Deconstructing Denoising Diffusion Models for Self-Supervised Learning


Contents

  1. Abstract
  2. Introduction
  3. Background
  4. Deconstructing DDM for SSL
    1. Reorienting DDM for SSL


Abstract

Representation learning abilities of Denoising Diffusion Models (DDM)


Proposal: Deconstruct a DDM

  • Gradually transforming it into a classical Denoising Autoencoder (DAE)

  • Deconstructive procedure

    • allows us to explore how various components of modern DDMs influence SSL
  • Result: Only a very few modern components are critical for learning good representations

1. Introduction

Denoising Diffusion Models (DDM)

  • Learn DAE that removes noise of multiple levels driven by a diffusion process
  • Originally proposed for learning representations ( SSL )


Successful variants of DAEs = Masked modeling (MM)

\(\rightarrow\) However, significantly different from removing noise!

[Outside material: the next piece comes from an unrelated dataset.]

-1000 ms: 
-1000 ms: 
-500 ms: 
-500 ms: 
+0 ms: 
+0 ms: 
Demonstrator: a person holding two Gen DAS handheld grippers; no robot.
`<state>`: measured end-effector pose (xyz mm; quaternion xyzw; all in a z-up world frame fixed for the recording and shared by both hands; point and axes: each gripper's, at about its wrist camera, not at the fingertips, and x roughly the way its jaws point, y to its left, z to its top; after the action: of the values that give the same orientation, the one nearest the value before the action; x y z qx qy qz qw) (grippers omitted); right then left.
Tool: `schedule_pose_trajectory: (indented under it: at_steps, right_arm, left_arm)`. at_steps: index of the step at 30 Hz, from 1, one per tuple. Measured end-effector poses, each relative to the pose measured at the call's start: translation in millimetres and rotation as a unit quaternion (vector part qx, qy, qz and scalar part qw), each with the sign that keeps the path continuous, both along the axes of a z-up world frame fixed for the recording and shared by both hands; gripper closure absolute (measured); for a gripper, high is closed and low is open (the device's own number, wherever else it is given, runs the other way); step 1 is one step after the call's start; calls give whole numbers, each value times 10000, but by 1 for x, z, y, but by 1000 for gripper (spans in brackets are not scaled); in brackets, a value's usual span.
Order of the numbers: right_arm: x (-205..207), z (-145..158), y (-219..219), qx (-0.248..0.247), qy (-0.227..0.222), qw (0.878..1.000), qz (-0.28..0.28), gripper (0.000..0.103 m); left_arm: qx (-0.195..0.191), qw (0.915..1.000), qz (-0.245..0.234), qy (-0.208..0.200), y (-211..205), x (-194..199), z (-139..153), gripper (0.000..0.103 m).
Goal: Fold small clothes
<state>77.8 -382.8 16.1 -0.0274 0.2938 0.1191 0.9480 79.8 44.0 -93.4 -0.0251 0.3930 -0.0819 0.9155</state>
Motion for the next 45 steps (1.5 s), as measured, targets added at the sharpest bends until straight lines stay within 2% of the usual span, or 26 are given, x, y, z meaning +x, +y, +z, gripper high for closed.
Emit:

  • MM: explicitly specify unknown vs. known content
  • Classical DAE: no clean signal in separating additive noise


Today’s DDMs for generation are dominantly based on additive noise

= Implying that they may learn representations without explicitly marking unknown/known content


Recent works

  • Inspecting the representation learning ability of DDMs

    • Directly take off-the shelf pre-trained DDMs, which are originally purposed for generation
    • Evaluate their representation quality for recognition
      • Results using these generation-oriented models
  • However, these pioneering studies obviously leave open questions:

    • These off the-shelf models were designed for generation, not recognition

      = Unclear whether the representation capability is gained by a denoising-driven process, or a diffusion-driven process


Proposal

Deconstruct a DDM into a classical DAE

Understandings on what are the critical components for a DAE to learn good representations

Result

  • Main critical component is a tokenizer that creates a low-dimensional latent space
    • Independent of the specifics of the tokenizer
      • ex) standard VAE [26], a patch-wise VAE, a patch-wise AE, and a patch-wise PCA encoder ,,,
    • It is the low-dimensional latent space, rather than the tokenizer specifics, that enables a DAE to achieve good representations


Procedures

  • Step 1) Project the image onto a latent space using patch-wise PCA
  • Step 2) Add noise
  • Step 3) Project it back by inverse PCA
  • Step 4) Train an autoencoder to predict a denoised image

\(\rightarrow\) “latent Denoising Autoencoder” ( \(l\)-DAE)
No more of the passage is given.